Pollock, Rothko, de Kooning and others are the bad boys of abstraction.  Sometimes their cultural mileu of hard-drinking, smoking, angst-ridden New York painting seems centuries away.  Abstract Expressionism and the American Experience by Irving Sandler brings clarity into the sometimes confusing scene.

This is a beautiful volume. Each chapter is an essay on a different historical aspect of abstract expressionism, including field and gesture painting and the influence of mythic metaphors and WW2. I enjoyed the clarity of Sandler's observations over more than 50 years of direct cultural experience of the times-- he was born in 1925. Though younger than many of the painters, he was there.  His voice has a resonant authenticity that is far deeper than the art-speak of more recent criticism.

The book contains many gems.
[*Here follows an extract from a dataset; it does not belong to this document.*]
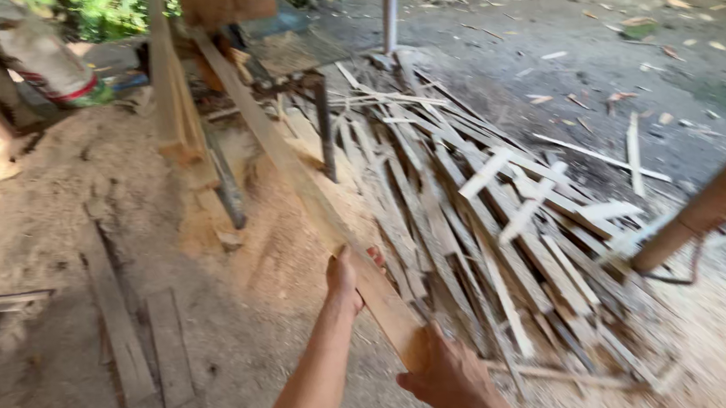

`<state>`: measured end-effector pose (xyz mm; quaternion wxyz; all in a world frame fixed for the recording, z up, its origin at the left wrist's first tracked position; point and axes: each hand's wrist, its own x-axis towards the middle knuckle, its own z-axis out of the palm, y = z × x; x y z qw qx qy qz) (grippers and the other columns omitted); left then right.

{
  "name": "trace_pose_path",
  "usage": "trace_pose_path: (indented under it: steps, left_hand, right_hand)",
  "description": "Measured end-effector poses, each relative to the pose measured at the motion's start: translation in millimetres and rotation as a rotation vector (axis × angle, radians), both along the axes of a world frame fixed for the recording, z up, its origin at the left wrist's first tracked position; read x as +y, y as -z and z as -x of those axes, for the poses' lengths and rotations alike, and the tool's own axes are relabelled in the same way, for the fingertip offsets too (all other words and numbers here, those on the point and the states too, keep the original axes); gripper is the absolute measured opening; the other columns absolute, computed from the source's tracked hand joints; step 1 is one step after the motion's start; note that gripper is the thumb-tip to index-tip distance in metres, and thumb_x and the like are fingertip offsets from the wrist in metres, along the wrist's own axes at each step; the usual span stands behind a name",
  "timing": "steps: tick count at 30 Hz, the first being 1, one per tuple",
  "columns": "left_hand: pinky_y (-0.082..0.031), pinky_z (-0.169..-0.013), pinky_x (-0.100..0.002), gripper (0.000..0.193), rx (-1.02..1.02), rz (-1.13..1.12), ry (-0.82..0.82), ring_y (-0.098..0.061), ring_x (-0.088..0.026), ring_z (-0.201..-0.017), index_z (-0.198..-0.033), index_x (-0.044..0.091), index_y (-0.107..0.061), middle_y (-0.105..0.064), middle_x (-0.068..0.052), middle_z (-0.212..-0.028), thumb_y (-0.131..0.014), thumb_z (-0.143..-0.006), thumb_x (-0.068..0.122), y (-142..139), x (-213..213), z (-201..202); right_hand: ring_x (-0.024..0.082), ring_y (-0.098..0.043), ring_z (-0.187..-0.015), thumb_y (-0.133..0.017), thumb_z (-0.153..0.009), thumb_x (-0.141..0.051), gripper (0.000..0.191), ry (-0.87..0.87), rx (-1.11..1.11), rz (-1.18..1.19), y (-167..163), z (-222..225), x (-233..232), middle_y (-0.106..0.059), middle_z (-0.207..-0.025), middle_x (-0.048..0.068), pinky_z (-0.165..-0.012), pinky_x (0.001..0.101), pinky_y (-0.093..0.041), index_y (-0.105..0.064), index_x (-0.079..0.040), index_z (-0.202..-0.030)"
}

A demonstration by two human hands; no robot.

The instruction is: The person feeds long wooden boards one at a time through a stationary planing machine, guiding each board by hand as it is surfaced. The person then carries the planed boards to a pile and stacks them with other finished boards on a rack.

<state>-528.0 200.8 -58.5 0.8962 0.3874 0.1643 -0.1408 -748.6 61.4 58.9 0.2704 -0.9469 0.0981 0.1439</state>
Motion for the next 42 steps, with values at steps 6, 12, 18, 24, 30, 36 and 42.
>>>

Motherwell describes the advantages of Pollock's horizontal, easel-free painting style, a revelation providing insight into the hidden deliberation of the drip paintings.  Gesture paintings were inspired by the improvisations of jazz.

Sandler writes: Like musicians, they radically reduced the distance between the composition and performance, extended the expressive range of their mediums, and aspired to find their own voices... Dave Brubeck mirrored the artists' thinking when he wrote, "I aim at the inspired moment; that is, the balance of human emotion, creativity, imagination, and a technical facility equal to the idea of the moment."

Inspired, and inspiring. Recommended.